U.S. Money Market Fund Assets and S&P 500 Reach Historic Highs
Total assets of U.S. money market funds and the S&P 500 index have both reached all-time highs.
Money market fund assets have surpassed historical peaks, while the S&P 500 index has also set new records, reflecting a coexistence of liquidity preference and risk assets in a high-interest-rate environment.
Funds are rapidly switching between money market funds and the stock market, with institutional investors using money market funds to buffer volatility while maintaining stock allocations. Money fund managers and stock market bulls benefit, while cash holders face pressure due to rising opportunity costs.
Source: Public Information
ABAB AI Insight
The expansion of money market funds during the Federal Reserve's high interest rate period from 2023 to 2025 has continued the trend of reallocating from risk-averse liquidity accumulation to risk assets, similar to the "cash is king" phenomenon coexisting with stock market bottoms after the 2022 bear market.
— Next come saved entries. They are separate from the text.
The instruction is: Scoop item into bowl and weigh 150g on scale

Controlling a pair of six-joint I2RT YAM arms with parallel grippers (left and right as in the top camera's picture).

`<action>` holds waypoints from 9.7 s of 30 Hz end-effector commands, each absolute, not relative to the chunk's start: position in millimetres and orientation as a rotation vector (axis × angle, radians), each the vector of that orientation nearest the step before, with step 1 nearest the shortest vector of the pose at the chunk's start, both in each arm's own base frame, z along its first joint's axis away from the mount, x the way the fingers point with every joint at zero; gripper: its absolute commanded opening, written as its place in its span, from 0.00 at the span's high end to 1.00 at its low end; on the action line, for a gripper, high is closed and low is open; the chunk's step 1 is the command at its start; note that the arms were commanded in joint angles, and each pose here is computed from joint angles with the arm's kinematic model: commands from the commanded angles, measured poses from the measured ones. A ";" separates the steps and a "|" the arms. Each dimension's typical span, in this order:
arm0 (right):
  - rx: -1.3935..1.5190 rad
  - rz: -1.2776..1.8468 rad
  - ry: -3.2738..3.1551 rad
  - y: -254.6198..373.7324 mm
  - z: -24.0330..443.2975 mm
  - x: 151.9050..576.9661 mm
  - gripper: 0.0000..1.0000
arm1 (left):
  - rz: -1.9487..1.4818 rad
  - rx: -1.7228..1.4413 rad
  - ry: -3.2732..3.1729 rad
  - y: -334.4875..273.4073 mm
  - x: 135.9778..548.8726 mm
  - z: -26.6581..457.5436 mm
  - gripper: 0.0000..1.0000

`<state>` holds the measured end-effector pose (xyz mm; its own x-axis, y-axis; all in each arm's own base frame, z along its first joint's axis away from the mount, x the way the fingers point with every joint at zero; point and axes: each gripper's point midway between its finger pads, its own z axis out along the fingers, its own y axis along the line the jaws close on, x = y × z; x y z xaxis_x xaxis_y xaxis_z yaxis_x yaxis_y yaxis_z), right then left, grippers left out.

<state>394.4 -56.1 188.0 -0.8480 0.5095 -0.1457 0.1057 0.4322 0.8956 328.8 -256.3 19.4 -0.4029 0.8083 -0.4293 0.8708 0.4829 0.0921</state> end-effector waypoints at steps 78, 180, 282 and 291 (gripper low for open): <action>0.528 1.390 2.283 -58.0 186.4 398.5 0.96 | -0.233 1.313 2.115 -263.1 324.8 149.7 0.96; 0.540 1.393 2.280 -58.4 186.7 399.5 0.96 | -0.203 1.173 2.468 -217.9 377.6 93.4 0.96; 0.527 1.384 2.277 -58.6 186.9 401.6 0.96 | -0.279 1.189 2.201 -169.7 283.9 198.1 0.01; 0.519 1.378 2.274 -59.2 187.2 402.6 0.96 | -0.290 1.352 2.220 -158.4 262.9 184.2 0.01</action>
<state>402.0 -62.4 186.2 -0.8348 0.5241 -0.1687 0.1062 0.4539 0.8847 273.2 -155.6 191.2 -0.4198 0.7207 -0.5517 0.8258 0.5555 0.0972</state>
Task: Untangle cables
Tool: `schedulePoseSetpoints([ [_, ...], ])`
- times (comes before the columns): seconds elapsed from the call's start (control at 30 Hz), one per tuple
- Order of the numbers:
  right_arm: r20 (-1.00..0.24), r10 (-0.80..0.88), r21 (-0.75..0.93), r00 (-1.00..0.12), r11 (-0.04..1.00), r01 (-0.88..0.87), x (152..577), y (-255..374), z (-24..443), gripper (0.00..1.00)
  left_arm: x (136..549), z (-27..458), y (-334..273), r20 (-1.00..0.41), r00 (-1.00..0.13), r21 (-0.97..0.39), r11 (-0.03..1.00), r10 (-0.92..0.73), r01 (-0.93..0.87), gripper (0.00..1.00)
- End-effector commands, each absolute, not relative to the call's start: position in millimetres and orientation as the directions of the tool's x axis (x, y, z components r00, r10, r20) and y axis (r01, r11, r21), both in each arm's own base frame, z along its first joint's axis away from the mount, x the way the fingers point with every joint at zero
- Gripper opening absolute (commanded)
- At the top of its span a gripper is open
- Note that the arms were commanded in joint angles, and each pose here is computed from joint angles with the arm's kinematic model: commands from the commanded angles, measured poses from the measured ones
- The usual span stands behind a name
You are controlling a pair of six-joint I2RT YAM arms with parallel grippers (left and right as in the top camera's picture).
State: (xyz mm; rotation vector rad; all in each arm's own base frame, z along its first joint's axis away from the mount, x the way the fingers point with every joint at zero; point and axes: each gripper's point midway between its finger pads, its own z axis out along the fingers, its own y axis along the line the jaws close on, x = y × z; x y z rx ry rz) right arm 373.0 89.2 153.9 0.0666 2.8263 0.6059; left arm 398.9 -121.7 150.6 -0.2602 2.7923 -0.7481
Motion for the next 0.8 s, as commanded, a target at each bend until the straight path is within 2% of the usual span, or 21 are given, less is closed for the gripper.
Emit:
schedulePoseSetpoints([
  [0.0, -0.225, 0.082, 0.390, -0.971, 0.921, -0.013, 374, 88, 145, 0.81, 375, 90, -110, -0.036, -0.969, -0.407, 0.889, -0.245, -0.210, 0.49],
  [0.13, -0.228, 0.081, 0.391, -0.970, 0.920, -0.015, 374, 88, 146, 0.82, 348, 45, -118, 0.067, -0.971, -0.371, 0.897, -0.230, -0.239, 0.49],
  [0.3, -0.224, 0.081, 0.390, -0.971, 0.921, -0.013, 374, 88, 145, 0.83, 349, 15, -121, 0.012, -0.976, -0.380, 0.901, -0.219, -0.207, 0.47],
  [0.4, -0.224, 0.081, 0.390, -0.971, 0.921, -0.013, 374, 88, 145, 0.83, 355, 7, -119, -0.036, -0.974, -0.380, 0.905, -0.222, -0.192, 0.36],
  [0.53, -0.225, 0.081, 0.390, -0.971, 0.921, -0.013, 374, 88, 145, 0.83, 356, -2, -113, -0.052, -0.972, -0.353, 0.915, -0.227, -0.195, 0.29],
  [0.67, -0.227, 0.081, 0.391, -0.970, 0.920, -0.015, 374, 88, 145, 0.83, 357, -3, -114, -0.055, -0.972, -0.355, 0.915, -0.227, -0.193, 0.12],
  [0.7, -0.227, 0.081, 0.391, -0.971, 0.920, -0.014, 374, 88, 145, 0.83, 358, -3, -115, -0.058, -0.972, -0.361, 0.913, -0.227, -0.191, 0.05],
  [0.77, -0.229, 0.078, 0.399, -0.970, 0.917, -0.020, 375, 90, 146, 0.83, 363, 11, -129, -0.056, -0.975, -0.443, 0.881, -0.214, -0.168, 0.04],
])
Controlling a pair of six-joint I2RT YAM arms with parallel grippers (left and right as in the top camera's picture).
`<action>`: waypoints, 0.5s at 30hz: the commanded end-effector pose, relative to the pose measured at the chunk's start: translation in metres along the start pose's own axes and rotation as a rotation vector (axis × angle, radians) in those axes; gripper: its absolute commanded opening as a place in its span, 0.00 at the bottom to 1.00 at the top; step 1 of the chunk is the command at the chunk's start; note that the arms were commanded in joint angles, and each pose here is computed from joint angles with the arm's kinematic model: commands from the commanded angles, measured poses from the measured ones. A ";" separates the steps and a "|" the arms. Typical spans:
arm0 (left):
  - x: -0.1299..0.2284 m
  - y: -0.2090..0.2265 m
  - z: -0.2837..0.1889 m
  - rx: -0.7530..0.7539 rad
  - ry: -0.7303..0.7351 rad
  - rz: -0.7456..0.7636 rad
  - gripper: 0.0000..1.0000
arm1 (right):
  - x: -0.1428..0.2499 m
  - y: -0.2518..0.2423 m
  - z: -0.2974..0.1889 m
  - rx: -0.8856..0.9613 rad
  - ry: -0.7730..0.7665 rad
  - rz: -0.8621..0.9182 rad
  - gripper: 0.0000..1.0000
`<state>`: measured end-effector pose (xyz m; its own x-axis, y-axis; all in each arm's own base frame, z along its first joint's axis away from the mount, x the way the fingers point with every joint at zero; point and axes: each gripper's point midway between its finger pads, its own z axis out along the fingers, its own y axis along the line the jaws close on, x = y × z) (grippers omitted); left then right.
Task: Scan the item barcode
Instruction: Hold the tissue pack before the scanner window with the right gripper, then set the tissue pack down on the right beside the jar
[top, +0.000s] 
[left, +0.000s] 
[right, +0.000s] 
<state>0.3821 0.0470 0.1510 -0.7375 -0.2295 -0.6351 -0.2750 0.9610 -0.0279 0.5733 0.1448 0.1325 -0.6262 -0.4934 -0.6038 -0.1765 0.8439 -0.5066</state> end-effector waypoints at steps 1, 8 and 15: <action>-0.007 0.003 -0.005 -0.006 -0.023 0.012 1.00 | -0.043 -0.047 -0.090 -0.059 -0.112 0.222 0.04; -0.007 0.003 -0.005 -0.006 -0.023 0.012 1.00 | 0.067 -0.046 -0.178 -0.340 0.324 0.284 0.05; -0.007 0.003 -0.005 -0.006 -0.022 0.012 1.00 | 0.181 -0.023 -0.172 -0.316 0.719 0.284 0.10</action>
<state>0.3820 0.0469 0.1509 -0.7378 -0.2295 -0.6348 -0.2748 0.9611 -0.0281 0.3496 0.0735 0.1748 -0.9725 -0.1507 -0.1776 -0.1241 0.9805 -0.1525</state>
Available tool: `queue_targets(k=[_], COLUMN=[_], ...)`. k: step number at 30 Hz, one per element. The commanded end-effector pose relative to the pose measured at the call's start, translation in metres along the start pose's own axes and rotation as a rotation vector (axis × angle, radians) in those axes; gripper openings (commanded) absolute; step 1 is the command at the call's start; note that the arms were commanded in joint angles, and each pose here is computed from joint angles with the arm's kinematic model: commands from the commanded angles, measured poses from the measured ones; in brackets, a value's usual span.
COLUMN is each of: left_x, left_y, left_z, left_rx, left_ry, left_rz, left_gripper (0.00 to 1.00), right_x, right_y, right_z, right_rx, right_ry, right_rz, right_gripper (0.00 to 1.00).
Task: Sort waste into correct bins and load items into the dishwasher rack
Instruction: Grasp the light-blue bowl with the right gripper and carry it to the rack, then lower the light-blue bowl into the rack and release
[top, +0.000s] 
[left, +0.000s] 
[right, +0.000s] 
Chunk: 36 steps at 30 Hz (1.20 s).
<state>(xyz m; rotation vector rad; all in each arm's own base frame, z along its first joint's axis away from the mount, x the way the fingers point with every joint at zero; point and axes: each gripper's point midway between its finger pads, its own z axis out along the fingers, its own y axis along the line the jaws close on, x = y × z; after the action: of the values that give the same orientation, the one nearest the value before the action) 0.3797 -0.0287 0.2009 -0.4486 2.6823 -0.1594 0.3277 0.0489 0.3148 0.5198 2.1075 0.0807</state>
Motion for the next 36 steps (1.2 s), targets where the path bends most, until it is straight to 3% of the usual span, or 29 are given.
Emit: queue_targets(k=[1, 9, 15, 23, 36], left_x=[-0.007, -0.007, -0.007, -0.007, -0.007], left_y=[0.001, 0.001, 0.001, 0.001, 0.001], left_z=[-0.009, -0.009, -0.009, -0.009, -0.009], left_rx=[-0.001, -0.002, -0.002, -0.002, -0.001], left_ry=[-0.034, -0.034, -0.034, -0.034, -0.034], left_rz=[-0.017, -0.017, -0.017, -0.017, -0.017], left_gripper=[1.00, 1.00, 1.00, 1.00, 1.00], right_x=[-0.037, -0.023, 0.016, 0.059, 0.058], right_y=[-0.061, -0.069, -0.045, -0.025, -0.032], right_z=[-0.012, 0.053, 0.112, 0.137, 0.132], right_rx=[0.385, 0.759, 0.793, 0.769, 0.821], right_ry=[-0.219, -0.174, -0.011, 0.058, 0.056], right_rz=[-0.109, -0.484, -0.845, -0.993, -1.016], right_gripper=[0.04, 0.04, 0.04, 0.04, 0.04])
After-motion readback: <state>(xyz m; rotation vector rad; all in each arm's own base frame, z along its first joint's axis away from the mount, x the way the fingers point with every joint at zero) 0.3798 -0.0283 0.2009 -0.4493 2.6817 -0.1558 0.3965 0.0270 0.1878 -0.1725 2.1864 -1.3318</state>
In terms of capital strategy, institutions are using short-term government bonds and repurchase agreements as core positions while maintaining stock longs through leverage and derivatives. The strategic motive is to achieve dual returns of "cash yield + equity growth" in an uncertain environment, dynamically balancing resources between defense and offense.
Similar to the high positions of money market funds and the stock market at the beginning of high interest rates in late 2021, or the coexistence of excess liquidity and asset bubbles before 2007, the U.S. capital market is currently in the mid-to-late stage of transitioning from a tightening liquidity buffer to a risk-seeking expectation of easing. Large asset management institutions are gaining pricing power.
Essentially, this reflects capital concentration: in a high interest rate environment, liquidity pricing power shifts from bank deposits to money market funds, while high stock market levels attract risk capital, forming a dual-track parallel. The mechanism is that money market funds provide low-risk yield anchors, forcing funds to concentrate in large institutions that manage both cash and equity allocations, accelerating wealth towards specialized asset allocation platforms.
ABAB News · Law of Cognition
When cash and stocks reach new highs simultaneously, the market has entered a dual illusion stage of "wanting both safety and growth." The larger the money fund size, the more stock valuations depend on liquidity illusions, with interest rate shifts being the biggest variable. The more abundant the liquidity, the later risk assets will adjust, and the compounding safety net will never catch up with greedy leverage.